**Problem to work on**
Go through the data below and work out how many lines contain "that"; the answer is the number alone.

**Source data**

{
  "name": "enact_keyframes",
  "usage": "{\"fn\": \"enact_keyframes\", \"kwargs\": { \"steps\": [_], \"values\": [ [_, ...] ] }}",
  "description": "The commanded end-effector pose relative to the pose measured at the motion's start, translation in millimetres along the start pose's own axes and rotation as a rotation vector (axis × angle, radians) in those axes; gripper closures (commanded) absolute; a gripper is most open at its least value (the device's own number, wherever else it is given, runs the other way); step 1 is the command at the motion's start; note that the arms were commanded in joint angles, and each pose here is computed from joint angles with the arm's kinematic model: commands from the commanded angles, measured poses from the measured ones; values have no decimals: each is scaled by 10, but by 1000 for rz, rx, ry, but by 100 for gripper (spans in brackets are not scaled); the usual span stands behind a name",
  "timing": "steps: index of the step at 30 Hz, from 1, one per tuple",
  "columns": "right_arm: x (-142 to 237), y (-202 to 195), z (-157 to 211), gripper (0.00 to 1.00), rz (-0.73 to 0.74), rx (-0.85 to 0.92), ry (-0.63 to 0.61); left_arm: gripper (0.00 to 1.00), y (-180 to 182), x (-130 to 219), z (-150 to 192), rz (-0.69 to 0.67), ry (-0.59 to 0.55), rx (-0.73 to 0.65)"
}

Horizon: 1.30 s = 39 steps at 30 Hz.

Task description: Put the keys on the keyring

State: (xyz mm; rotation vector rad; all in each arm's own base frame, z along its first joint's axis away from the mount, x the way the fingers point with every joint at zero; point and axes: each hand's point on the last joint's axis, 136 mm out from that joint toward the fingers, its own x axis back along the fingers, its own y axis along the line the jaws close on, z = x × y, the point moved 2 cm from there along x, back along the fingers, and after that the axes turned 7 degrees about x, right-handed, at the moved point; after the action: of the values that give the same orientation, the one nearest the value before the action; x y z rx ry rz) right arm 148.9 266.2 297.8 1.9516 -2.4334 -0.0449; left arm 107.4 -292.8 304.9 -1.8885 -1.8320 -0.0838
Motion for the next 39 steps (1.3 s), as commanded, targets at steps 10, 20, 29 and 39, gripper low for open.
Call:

**Written response**
2